INSTRUCTIONS TO FOLLOW: Among the records below, find each line that includes the string "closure" and copy it.

RECORD SET:

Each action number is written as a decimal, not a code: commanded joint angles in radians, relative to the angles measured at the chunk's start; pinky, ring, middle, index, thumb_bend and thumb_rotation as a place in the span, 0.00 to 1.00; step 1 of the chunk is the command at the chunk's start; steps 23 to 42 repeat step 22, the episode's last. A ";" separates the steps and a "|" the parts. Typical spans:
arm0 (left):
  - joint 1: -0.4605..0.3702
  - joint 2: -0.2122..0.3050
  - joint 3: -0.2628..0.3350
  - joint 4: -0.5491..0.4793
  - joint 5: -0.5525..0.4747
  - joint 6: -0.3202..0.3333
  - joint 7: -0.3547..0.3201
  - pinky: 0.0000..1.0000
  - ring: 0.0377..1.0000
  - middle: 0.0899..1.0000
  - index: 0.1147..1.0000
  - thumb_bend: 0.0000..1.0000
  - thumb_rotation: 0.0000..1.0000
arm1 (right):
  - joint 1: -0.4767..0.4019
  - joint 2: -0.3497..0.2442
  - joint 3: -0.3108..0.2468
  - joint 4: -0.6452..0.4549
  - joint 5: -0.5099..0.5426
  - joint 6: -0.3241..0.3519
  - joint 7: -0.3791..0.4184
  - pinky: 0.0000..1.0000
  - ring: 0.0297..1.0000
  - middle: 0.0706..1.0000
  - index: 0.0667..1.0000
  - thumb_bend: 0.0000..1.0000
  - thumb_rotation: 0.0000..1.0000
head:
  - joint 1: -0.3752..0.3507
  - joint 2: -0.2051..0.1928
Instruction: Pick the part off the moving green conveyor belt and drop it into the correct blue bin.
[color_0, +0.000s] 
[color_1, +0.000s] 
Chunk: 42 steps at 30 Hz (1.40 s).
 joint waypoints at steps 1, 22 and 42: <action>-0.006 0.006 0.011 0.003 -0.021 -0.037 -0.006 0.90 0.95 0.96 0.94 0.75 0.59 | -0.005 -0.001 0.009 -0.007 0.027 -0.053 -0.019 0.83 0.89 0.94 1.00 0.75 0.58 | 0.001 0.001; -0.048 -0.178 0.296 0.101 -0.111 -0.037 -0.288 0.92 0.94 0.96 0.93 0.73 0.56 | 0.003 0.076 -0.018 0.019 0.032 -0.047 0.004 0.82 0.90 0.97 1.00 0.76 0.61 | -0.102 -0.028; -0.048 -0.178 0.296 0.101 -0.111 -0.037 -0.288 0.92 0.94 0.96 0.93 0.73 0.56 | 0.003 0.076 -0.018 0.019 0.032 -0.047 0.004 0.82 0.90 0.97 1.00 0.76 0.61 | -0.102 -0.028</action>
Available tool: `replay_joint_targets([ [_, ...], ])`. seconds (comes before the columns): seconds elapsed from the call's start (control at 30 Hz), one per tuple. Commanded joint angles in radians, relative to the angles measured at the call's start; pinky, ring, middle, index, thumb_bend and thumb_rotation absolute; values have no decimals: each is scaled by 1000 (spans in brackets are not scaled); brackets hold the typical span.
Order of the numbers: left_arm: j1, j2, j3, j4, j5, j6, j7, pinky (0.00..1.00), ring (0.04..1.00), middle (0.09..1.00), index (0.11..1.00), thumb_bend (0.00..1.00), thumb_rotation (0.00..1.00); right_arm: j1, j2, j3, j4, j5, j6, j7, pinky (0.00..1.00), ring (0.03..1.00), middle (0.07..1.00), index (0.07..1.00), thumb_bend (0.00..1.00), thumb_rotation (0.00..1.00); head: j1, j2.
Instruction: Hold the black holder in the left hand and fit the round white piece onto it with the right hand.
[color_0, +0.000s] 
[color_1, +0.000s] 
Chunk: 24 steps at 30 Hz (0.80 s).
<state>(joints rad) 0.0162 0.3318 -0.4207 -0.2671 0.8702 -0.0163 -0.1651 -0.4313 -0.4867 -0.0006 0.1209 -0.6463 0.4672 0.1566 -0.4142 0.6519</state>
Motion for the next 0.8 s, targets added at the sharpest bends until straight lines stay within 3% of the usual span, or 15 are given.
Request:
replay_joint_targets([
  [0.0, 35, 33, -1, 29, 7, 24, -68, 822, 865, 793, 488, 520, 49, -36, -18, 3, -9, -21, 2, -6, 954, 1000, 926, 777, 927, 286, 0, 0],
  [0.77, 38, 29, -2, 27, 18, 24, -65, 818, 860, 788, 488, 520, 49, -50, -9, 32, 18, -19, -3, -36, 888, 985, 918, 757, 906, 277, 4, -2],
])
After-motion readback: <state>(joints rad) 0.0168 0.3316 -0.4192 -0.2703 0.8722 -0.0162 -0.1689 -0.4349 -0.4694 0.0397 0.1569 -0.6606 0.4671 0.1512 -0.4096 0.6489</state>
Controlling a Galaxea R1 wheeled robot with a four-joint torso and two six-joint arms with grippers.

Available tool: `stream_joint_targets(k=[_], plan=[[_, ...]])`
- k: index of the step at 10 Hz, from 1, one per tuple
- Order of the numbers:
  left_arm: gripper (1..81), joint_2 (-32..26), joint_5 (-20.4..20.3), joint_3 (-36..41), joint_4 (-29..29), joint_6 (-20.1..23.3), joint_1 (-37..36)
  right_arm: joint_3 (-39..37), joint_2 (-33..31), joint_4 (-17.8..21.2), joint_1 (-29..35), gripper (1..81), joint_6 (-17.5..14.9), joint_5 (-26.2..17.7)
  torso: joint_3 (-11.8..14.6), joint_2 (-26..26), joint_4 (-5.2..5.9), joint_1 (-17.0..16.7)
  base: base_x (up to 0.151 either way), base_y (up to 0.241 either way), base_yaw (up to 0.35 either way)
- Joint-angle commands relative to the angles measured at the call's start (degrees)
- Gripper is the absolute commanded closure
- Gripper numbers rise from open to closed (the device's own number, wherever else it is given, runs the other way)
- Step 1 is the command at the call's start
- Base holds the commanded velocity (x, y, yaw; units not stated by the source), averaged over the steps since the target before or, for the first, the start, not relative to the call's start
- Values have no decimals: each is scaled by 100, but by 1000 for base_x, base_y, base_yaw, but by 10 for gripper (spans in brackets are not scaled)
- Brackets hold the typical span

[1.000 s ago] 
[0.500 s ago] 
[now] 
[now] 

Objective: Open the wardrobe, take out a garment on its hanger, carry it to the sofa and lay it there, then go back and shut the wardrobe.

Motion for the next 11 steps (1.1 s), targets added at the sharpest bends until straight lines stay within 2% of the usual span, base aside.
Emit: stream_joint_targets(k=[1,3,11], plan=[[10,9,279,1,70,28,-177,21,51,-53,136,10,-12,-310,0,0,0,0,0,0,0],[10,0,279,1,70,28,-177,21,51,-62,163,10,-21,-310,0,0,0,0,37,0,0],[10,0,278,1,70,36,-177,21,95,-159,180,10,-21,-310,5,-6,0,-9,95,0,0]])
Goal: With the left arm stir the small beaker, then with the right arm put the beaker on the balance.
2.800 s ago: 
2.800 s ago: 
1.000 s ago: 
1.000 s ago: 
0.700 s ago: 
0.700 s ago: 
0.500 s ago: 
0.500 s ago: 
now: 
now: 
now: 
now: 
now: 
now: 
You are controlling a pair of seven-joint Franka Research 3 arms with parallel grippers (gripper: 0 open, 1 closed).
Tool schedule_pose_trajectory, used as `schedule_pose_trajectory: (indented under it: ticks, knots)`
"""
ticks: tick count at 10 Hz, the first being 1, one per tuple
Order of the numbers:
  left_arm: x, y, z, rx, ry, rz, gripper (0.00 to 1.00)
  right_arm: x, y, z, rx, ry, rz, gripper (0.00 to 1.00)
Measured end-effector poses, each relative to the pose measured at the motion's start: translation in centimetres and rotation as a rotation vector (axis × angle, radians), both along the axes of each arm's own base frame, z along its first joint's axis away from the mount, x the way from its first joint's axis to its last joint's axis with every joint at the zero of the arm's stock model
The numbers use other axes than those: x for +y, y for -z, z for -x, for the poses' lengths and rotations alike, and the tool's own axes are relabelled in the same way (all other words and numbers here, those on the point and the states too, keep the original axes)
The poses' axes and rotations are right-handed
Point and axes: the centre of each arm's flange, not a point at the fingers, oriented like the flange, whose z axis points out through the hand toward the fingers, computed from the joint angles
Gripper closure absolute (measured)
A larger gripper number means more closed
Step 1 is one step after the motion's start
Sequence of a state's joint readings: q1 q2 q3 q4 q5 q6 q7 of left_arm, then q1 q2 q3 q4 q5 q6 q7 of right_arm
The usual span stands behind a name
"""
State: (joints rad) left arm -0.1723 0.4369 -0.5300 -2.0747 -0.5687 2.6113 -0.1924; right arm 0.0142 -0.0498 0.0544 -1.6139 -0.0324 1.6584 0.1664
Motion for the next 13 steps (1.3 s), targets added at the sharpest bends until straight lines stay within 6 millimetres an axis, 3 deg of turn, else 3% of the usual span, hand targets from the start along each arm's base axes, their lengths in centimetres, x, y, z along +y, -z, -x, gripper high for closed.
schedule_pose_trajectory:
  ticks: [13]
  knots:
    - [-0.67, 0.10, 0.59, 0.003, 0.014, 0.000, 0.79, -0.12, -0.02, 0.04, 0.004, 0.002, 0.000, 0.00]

SOLUTION TO THE EXERCISE:
- Gripper is the absolute commanded closure
Gripper closure absolute (measured)

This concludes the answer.